Morannon
25 mars 3019
Pippin avait ployé sous le coup de l’horreur en entendant Gandalf rejeter les conditions et condamner Frodo au tourment de la Tour ; mais il s’était dominé, et il se tenait à présent au côté de Beregond sur la première ligne du Gondor avec les hommes d’Imrahil, car il lui semblait préférable de trouver une mort rapide et de mettre un terme à la pénible histoire de sa vie, puisque tout était perdu.
« J’aurais voulu que Merry soit là », s’entendit-il dire ; les pensées lui traversaient l’esprit à une vitesse folle tandis qu’il voyait l’ennemi monter à la charge. « Eh bien, maintenant en tout cas, je comprends un peu mieux le pauvre Denethor. Nous aurions pu mourir ensemble, Merry et moi, et puisqu’il faut mourir, pourquoi pas ? Mais comme il n’est pas là, eh bien, j’espère qu’il aura une fin moins pénible. Il ne me reste plus qu’à faire de mon mieux. »
Il tira son épée et la regarda, ses entrelacs de rouge et d’or ; et les élégants caractères de Númenor flamboyèrent sur le plat de la lame. « Elle a été forgée pour une telle occasion, pensa-t-il. Si j’arrivais à transpercer cet infâme Messager, j’égalerais presque ce vieux Merry. N’empêche, je tâterai de cette sale engeance avant la fin. Comme je voudrais revoir le doux soleil et l’herbe verte ! »
Et comme il pensait à tout cela, le premier assaut fondit sur eux. Les orques, gênés par les bourbiers qui s’étalaient au pied des collines, firent halte et déversèrent une pluie de flèches sur les lignes de défense. Mais à travers eux surgit à pas de géants, avec un rugissement de bêtes, une grande compagnie de trolls des collines venue du Gorgoroth. Ils étaient plus grands et plus larges que des Hommes, et ne portaient qu’un étroit costume garni d’écailles pointues, ou peut-être était-ce là leur horrible cuir ; mais ils étaient équipés de bocles ronds, noirs et imposants, et brandissaient de lourds marteaux dans leurs mains noueuses. Ils s’élancèrent avec insouciance dans les mares, qu’ils franchirent tant bien que mal, beuglant dans l’effort. Comme une tempête, ils s’abattirent sur les rangs du Gondor et frappèrent casques et têtes, bras et boucliers, tels des forgerons battant un fer chaud et malléable. Au côté de Pippin, Beregond, assommé et mis à mal, s’effondra ; et le grand chef troll qui l’avait frappé se pencha sur lui et tendit une griffe pour le saisir ; car ces abominables créatures avaient coutume de prendre ceux qu’ils terrassaient pour leur croquer la gorge.

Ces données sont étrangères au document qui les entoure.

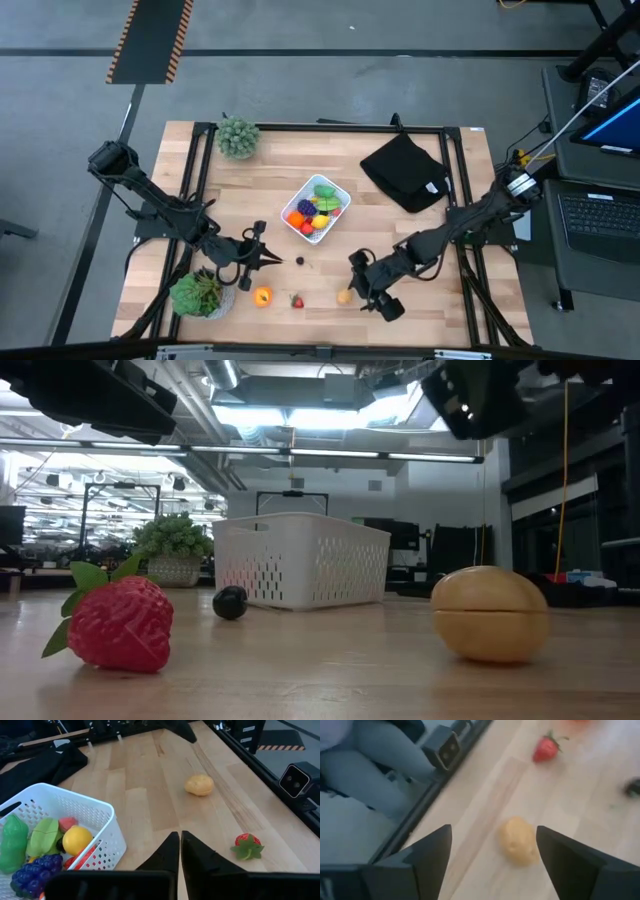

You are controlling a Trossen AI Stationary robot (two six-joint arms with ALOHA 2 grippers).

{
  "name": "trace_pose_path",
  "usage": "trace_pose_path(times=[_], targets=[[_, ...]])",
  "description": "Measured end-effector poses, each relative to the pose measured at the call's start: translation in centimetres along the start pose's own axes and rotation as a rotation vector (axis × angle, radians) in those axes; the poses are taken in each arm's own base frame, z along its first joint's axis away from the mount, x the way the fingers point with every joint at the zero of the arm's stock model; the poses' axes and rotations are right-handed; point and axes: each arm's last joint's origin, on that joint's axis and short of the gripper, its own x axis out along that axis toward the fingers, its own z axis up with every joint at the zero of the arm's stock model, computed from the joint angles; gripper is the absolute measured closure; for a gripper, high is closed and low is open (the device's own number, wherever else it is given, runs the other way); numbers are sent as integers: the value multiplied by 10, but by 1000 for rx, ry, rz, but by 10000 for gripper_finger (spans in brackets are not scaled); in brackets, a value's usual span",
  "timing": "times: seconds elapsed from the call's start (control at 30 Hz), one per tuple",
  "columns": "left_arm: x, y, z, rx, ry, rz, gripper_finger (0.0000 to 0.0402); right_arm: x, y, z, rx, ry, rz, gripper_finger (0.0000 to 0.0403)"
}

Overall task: Pick and placing Produce into tupperware
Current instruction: Put the potato into the white bin

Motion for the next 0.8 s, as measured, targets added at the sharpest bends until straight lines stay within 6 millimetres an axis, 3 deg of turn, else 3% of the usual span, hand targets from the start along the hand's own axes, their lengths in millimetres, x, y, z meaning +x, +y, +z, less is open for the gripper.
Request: trace_pose_path(times=[0.23,0.6,0.8], targets=[[0,0,0,-1,-1,0,400,-3,11,12,-9,78,-121,111],[0,0,0,-3,-5,0,369,42,-8,14,7,200,-158,111],[0,0,0,0,1,0,354,46,-13,13,30,215,-166,111]])
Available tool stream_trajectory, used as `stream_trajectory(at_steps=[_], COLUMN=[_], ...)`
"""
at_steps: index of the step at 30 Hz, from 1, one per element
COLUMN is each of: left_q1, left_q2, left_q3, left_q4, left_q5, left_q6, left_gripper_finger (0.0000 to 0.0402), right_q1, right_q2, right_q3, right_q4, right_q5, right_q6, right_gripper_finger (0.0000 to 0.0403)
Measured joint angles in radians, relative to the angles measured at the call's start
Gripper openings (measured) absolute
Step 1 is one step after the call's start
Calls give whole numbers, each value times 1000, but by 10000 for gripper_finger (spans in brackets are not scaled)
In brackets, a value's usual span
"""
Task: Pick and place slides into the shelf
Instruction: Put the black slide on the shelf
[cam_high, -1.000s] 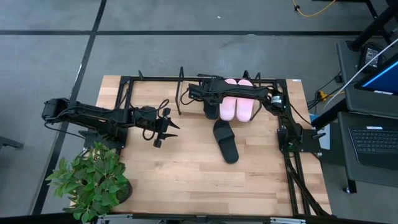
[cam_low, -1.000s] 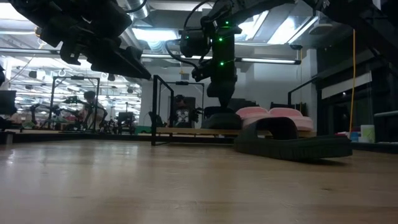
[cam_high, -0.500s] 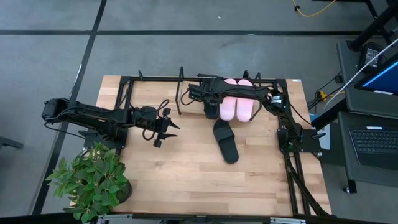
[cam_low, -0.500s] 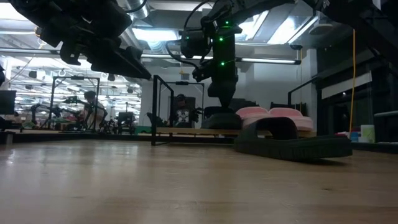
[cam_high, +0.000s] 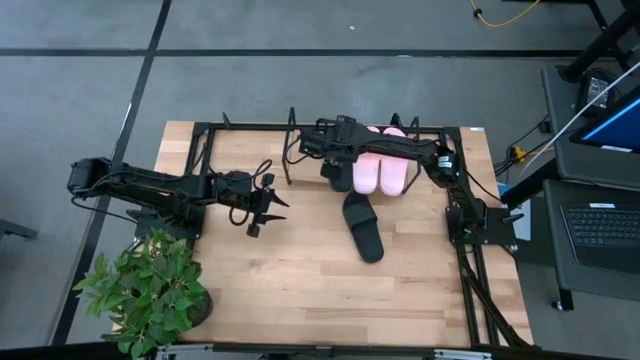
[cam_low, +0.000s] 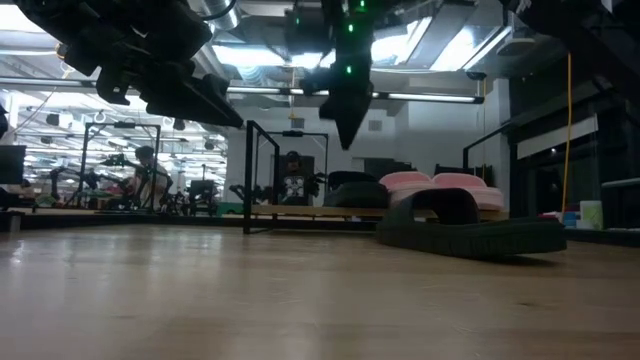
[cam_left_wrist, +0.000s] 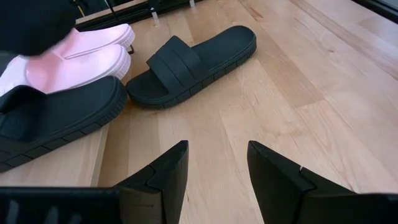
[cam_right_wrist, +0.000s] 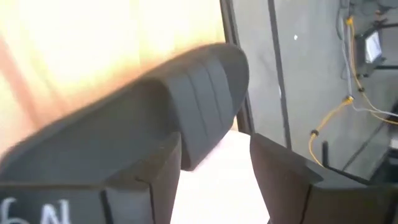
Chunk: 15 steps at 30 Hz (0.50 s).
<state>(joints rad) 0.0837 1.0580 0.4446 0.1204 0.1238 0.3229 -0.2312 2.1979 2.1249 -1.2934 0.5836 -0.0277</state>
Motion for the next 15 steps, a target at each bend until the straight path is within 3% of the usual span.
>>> stream_trajectory(at_steps=[8, 15], left_q1=[0, 3], left_q2=[0, 0], left_q3=[0, 0], left_q4=[0, 8], left_q5=[-8, -18], left_q6=[0, 0], left_gripper_finger=[157, 157], right_q1=[60, 145], right_q2=[-2, -124], right_q3=[233, 163], right_q4=[-202, -276], right_q5=[-10, -3], right_q6=[118, 259], right_gripper_finger=[192, 192])
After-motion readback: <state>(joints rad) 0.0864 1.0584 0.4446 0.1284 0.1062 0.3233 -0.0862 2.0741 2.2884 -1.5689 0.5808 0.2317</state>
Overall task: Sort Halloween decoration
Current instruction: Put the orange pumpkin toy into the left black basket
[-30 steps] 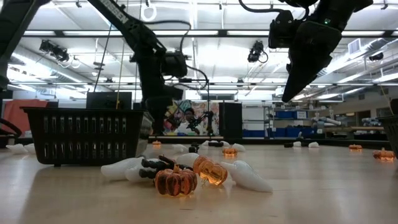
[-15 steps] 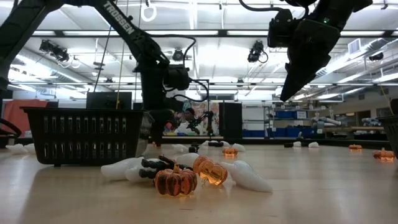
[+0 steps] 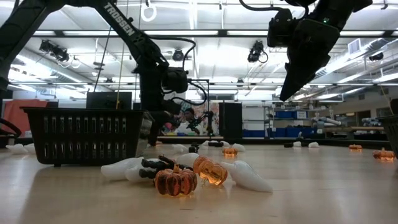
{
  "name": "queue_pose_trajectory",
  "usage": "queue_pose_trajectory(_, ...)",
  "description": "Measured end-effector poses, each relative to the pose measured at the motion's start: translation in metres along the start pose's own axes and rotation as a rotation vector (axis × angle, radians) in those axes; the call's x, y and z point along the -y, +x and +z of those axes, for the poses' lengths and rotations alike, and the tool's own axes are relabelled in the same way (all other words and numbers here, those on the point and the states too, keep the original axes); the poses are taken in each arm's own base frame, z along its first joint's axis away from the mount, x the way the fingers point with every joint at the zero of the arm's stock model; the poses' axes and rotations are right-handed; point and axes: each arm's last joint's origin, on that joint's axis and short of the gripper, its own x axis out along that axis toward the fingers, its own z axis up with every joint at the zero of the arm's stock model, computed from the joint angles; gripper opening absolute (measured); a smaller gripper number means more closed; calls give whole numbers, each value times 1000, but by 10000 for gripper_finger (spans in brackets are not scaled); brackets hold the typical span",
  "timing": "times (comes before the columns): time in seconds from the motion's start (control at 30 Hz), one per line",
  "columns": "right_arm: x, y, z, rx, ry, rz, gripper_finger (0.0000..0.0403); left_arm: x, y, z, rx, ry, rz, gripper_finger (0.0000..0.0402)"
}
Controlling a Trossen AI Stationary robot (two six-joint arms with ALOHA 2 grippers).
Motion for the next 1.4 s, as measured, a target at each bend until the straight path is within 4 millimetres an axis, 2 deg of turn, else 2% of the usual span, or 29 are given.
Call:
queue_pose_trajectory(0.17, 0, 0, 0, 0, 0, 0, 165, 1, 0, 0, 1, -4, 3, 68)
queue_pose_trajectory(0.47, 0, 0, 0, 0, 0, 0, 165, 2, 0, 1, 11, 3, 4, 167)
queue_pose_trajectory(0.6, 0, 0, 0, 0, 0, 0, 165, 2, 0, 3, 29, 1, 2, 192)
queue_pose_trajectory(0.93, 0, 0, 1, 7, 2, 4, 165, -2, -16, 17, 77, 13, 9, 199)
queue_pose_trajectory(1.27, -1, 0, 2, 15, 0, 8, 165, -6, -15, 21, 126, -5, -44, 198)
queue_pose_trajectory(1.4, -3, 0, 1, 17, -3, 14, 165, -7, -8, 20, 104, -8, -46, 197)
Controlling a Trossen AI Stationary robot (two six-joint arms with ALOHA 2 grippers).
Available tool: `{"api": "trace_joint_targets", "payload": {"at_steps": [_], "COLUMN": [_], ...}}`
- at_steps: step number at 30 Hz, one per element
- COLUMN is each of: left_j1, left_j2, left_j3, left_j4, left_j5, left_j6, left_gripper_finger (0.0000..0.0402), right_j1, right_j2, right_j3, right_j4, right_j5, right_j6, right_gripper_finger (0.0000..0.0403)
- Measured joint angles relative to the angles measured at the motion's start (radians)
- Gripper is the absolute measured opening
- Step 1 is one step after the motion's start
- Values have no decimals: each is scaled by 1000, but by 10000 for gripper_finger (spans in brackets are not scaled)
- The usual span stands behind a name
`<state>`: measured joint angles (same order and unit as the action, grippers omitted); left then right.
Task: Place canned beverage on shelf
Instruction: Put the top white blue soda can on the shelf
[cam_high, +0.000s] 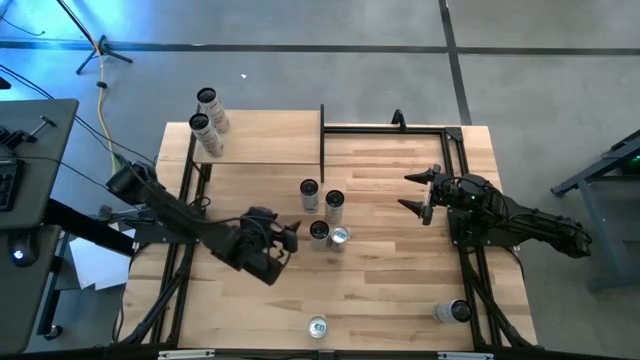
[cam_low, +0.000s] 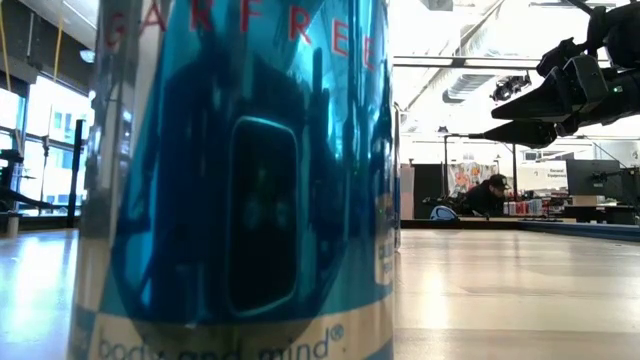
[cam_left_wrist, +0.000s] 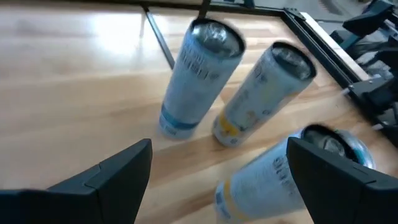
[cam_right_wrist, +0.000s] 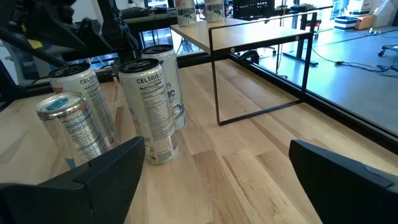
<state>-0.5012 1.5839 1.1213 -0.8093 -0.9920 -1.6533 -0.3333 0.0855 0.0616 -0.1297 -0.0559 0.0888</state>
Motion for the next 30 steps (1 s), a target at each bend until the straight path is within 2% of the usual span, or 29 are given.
{"api": "trace_joint_targets", "payload": {"at_steps": [7,14,25,30], "left_j1": [62,157,347,441], "left_j2": [87,160,170,170], "left_j3": [195,300,387,401], "left_j4": [-146,-163,-183,-217], "left_j5": [-3,18,289,446], "left_j6": [107,198,378,420], "left_gripper_finger": [340,340,340,340], "right_j1": [0,0,0,0], "right_j2": [0,0,0,0], "right_j3": [0,0,0,0], "right_j4": [0,0,0,0], "right_j5": [0,0,0,0], "right_j6": [0,0,0,0], "right_gripper_finger": [387,387,387,387]}}
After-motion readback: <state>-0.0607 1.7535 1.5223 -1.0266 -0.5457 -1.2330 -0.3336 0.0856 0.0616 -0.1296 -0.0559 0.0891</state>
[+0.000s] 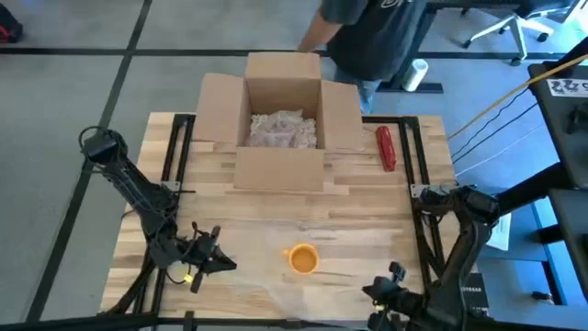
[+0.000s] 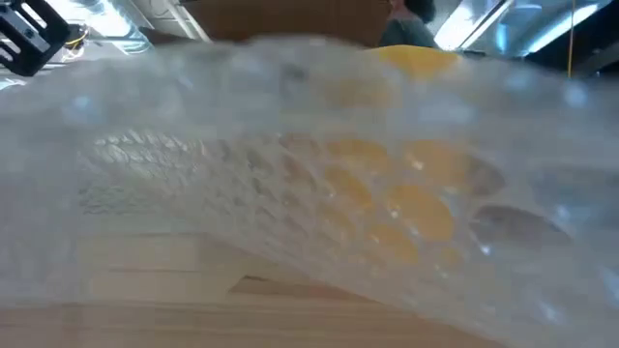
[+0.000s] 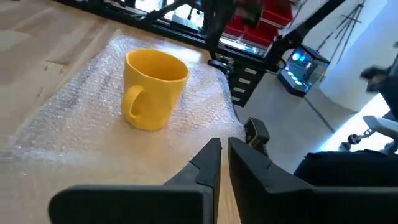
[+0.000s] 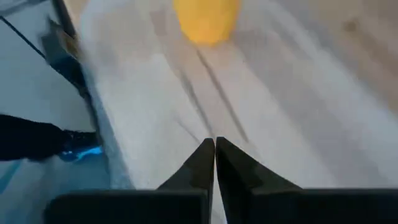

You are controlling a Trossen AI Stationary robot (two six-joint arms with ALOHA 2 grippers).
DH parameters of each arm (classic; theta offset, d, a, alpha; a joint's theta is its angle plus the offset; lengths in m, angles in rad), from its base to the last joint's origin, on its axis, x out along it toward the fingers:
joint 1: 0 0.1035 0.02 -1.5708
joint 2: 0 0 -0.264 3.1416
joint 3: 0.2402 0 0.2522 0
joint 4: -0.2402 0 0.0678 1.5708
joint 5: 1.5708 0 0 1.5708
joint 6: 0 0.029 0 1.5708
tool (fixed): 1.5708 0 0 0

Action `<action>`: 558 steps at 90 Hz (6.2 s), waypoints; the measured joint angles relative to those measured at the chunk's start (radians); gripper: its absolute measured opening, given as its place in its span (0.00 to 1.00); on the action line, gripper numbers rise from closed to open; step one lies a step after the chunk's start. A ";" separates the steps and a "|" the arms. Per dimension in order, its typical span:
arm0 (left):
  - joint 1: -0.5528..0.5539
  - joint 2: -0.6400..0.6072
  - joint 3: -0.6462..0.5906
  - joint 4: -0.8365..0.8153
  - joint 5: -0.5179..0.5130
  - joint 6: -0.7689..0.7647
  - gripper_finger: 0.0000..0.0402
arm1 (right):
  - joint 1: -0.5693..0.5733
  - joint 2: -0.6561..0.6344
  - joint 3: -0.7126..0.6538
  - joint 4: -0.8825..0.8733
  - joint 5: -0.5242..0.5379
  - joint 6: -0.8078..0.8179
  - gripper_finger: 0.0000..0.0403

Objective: Wrap mug
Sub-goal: Wrap the yellow mug with bubble wrap

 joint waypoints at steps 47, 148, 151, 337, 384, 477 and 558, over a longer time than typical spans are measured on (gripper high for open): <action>0.138 0.000 0.000 -0.006 0.119 0.149 0.03 | -0.213 -0.458 -0.648 0.751 -0.078 -0.574 0.00; 0.223 0.001 -0.272 0.343 0.125 0.048 0.03 | 0.127 -0.503 -0.747 0.361 -0.065 0.300 0.00; 0.224 0.001 -0.272 0.343 0.125 0.047 0.03 | 0.147 -0.503 -0.747 0.349 -0.052 0.327 0.00; 0.235 0.001 -0.271 0.339 0.126 -0.039 0.03 | -0.207 -0.320 -0.700 0.714 -0.016 -0.394 0.02; 0.234 0.001 -0.271 0.338 0.148 -0.018 0.03 | -0.548 -0.327 -0.401 1.053 -0.342 -1.201 0.00; 0.169 0.001 -0.270 0.315 0.148 -0.021 0.03 | -0.737 -0.028 -0.081 1.054 -0.930 -1.135 0.44; 0.147 0.002 -0.271 0.286 0.148 -0.048 0.03 | -0.652 -0.502 -0.080 0.104 -0.502 -0.957 0.01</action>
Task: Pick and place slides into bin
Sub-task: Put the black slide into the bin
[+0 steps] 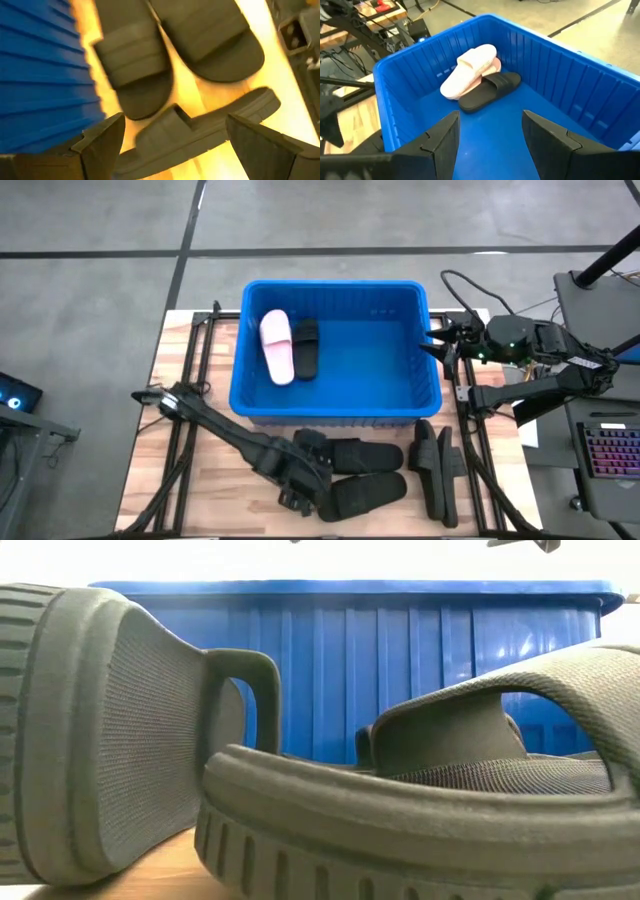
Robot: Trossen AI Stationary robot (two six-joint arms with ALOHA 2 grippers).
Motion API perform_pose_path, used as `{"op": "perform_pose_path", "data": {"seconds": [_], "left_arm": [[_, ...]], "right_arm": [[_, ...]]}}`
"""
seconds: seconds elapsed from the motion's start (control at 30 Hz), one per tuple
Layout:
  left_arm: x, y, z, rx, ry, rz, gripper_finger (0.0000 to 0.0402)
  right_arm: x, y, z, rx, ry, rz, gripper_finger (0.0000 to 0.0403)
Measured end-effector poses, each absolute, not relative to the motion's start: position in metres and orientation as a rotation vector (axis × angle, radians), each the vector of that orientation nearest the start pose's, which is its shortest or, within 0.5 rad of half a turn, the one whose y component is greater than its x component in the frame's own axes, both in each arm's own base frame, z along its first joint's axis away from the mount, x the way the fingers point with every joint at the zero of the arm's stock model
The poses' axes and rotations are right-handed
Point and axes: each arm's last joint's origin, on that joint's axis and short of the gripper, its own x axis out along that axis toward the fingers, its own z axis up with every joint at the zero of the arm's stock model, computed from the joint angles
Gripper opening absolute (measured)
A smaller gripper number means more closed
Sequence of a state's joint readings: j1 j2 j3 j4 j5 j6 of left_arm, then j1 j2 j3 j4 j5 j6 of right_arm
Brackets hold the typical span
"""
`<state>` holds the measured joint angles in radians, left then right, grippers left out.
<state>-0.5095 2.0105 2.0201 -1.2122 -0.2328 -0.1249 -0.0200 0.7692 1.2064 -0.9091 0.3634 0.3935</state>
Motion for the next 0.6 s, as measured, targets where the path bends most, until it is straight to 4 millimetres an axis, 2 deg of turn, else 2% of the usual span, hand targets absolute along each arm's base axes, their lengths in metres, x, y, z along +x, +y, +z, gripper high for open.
{"op": "perform_pose_path", "data": {"seconds": [0.17,0.3,0.6], "left_arm": [[0.376,-0.203,0.280,0.340,1.217,-0.127,0.0328],[0.385,-0.201,0.263,0.352,1.238,-0.040,0.0328],[0.396,-0.200,0.232,0.376,1.312,-0.015,0.0328]], "right_arm": [[0.111,-0.013,0.402,0.300,0.391,-0.463,0.0203],[0.111,-0.013,0.402,0.299,0.391,-0.463,0.0203],[0.111,-0.013,0.402,0.299,0.391,-0.463,0.0203]]}}
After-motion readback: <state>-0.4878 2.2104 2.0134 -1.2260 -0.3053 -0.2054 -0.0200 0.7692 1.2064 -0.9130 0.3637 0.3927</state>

Alors, Pippin frappa vers le haut, et la lame gravée de l’Occidentale perça le cuir du troll et s’enfonça profondément dans ses chairs, faisant jaillir un sang noir. Le troll bascula en avant et s’écroula comme un rocher, ensevelissant ses adversaires sous lui. Le noir, la puanteur et une douleur écrasante suffoquèrent Pippin, et son esprit s’abîma dans de profondes ténèbres.
« Tout finit donc comme je l’avais prévu », lui souffla sa pensée, comme elle s’envolait ; et elle rit un peu en lui avant de s’évader, heureuse, presque, d’abandonner enfin tout doute, tout souci et toute peur. Puis, au moment de voler vers l’oubli, elle entendit des voix qui semblaient crier, loin au-dessus d’elle, dans un monde reculé :
« Les Aigles arrivent ! Les Aigles arrivent ! »
La pensée de Pippin resta suspendue, un instant encore. « Bilbo ! dit-elle. Mais non ! C’était dans son histoire, il y a très, très longtemps. Celle-ci est la mienne, et elle est terminée, à présent. Adieu ! » Et sa pensée s’enfuit au loin et ses yeux ne virent plus.